▶ [ASSIGNED TASK] Reproduce exactly the lines from the one containing "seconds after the" through the last line of the data, both ends included.

▶ [INFORMATION SHOWN]
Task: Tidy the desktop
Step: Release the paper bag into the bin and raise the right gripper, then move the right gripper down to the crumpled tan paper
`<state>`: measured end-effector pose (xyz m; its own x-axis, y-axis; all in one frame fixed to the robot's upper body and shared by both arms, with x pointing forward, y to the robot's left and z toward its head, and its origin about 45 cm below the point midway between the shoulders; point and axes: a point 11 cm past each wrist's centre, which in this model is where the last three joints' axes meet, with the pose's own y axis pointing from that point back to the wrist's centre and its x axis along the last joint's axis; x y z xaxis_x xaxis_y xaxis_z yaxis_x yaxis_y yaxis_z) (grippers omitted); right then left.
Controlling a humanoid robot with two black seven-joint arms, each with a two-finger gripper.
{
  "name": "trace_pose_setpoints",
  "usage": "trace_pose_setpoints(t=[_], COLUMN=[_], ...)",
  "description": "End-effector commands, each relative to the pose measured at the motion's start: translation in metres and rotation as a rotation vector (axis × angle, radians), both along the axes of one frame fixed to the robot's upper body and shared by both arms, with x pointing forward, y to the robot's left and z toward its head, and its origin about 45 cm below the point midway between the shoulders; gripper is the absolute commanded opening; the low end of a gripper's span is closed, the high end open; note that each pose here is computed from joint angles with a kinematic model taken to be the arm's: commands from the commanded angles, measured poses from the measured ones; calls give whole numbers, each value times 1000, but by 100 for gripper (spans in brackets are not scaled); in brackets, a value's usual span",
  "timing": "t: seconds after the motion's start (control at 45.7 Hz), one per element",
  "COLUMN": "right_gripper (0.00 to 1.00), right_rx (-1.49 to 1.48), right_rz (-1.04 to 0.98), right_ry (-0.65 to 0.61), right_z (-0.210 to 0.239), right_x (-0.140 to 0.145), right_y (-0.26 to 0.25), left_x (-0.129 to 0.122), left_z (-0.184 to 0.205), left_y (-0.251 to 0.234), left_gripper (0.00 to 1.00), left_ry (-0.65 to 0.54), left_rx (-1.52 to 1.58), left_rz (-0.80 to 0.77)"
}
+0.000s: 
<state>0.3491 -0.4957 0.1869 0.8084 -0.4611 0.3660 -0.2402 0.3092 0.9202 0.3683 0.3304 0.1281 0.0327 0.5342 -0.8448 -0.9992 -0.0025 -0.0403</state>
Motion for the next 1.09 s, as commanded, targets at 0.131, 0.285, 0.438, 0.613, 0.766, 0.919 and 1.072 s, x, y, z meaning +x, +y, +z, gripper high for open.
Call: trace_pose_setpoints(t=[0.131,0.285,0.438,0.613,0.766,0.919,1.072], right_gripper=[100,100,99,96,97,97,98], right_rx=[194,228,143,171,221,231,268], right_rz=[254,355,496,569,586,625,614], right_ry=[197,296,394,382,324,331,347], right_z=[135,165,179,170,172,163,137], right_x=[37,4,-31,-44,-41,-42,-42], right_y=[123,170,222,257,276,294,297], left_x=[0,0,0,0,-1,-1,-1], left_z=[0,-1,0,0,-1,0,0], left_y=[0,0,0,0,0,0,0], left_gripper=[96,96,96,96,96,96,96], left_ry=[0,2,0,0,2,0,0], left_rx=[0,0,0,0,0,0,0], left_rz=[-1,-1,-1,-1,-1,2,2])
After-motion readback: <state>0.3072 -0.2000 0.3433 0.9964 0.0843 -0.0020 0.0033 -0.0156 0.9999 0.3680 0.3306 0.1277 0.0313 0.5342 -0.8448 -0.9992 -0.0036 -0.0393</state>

▶ [OUTPUT]
  "timing": "t: seconds after the motion's start (control at 45.7 Hz), one per element",
  "COLUMN": "right_gripper (0.00 to 1.00), right_rx (-1.49 to 1.48), right_rz (-1.04 to 0.98), right_ry (-0.65 to 0.61), right_z (-0.210 to 0.239), right_x (-0.140 to 0.145), right_y (-0.26 to 0.25), left_x (-0.129 to 0.122), left_z (-0.184 to 0.205), left_y (-0.251 to 0.234), left_gripper (0.00 to 1.00), left_ry (-0.65 to 0.54), left_rx (-1.52 to 1.58), left_rz (-0.80 to 0.77)"
}
+0.000s: 
<state>0.3491 -0.4957 0.1869 0.8084 -0.4611 0.3660 -0.2402 0.3092 0.9202 0.3683 0.3304 0.1281 0.0327 0.5342 -0.8448 -0.9992 -0.0025 -0.0403</state>
Motion for the next 1.09 s, as commanded, targets at 0.131, 0.285, 0.438, 0.613, 0.766, 0.919 and 1.072 s, x, y, z meaning +x, +y, +z, gripper high for open.
Call: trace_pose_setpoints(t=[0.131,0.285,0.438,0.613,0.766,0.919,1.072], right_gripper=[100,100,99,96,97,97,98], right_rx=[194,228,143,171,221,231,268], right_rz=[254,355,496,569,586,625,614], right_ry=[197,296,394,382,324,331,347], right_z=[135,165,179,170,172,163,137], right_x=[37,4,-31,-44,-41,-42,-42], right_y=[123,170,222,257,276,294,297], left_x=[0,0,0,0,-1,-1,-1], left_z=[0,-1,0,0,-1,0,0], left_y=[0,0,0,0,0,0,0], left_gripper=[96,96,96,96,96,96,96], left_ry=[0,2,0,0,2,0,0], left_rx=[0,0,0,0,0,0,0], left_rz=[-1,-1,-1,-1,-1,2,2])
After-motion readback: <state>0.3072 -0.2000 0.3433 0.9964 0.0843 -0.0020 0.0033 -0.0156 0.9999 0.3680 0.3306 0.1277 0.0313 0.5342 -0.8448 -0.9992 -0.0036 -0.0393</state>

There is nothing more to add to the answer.